Indonesia memiliki rekam jejak yang baik karena perannya sebagai mediator dalam konflik di Asia Selatan antara Afghanistan dengan Taliban

Indonesia berpeluang jadi mediator India-Pakistan soal Kashmir

Pengamat hubungan internasional Universitas Indonesia yang fokus mengenai Asia Selatan / Pakar Asia Selatan FISIP Universitas Indonesia Agung Nurwijoyo menyebut Indonesia memiliki peluang untuk memediasi konflik antara India dengan Pakistan terkait Kashmir.

Menurut dia, Indonesia memiliki rekam jejak yang baik karena perannya dalam menjadi mediator dalam konflik di Asia Selatan yakni antara Afghanistan dengan Taliban.

"Memang secara garis besar sampai hari ini butuh negosiator ulung hingga saat ini belum ada," ujar Agung Nurwijoyo, di Jakarta pada Rabu.

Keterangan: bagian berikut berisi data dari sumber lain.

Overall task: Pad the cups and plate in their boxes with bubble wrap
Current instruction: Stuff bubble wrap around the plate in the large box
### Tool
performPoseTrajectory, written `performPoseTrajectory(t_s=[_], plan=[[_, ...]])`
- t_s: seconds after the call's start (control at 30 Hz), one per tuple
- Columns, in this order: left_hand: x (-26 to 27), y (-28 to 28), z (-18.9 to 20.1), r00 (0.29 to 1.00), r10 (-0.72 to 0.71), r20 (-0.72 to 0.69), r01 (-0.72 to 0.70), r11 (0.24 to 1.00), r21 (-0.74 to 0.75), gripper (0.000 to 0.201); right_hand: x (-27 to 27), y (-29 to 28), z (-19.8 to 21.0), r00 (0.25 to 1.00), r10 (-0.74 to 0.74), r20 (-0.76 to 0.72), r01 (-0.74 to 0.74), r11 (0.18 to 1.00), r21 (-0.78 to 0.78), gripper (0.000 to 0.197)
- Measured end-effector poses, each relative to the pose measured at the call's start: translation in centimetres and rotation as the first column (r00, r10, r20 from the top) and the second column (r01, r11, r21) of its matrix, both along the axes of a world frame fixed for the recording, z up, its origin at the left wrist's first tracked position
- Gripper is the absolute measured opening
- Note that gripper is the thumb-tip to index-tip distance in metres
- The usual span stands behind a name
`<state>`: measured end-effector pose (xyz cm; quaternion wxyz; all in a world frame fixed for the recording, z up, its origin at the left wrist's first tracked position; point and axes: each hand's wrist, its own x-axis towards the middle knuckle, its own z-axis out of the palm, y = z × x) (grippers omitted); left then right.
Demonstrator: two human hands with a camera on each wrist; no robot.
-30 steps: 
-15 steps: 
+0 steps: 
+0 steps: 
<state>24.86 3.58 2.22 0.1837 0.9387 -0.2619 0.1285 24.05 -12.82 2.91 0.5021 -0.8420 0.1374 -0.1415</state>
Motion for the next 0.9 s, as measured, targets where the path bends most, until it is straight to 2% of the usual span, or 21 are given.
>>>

Apalagi kata Agung, Indonesia memiliki hubungan baik dengan Pakistan dengan India.

India merupakan mitra dagang startegis karena negara yang dipimpin Perdana Menteri Narendra Modi itu merupakan negara tujuan ekspor CPO Indonesia terbesar.

Sementara itu, Pakistan dengan Indonesia merupakan negara yang sama-sama penduduknya mayoritas Islam, selain itu juga kedua negara merupakan negara anggota Organisasi Kerja Sama Islam (OKI).

"Isu Kashmir sensitif dan kita tidak bisa melihatnya sebagai isu terkait dengan dunia Islam, meskipun mayoritas di sana adalah mayoritas Muslim. Nah tapi kita melihat juga dari sisi yang lain bahwa Indonesia di kawasan Asia Selatan tidak hanya membutuhkan Pakistan sebagai mitra tetap, Indonesia juga butuh India sebagai mitra," jelas dia.


Beberapa waktu lalu, India membatalkan status khusus yang diberikan kepada satu-satunya negara bagian berpenduduk mayoritas Muslim di negara itu.

Status memungkinkan Kashmir memberlakukan otonomi sendiri dengan imbalan bergabung dengan persatuan India setelah kemerdekaan pada 1947.

Sejak 1947, Jammu dan Kashmir diberi hak khusus untuk memberlakukan hukumnya sendiri.

Ketentuan tersebut juga melindungi hukum kewarganegaraannya, yang melarang orang luar untuk menetap atau memiliki tanah di wilayah tersebut.

Jammu dan Kashmir itu dikuasai oleh India dan Pakistan sebagian dan diklaim oleh keduanya secara penuh.

Sejak berpisah pada 1947, India dan Pakistan telah berperang sebanyak tiga kali - pada 1948, 1965 dan 1971 - dua di antaranya memperebutkan Kashmir.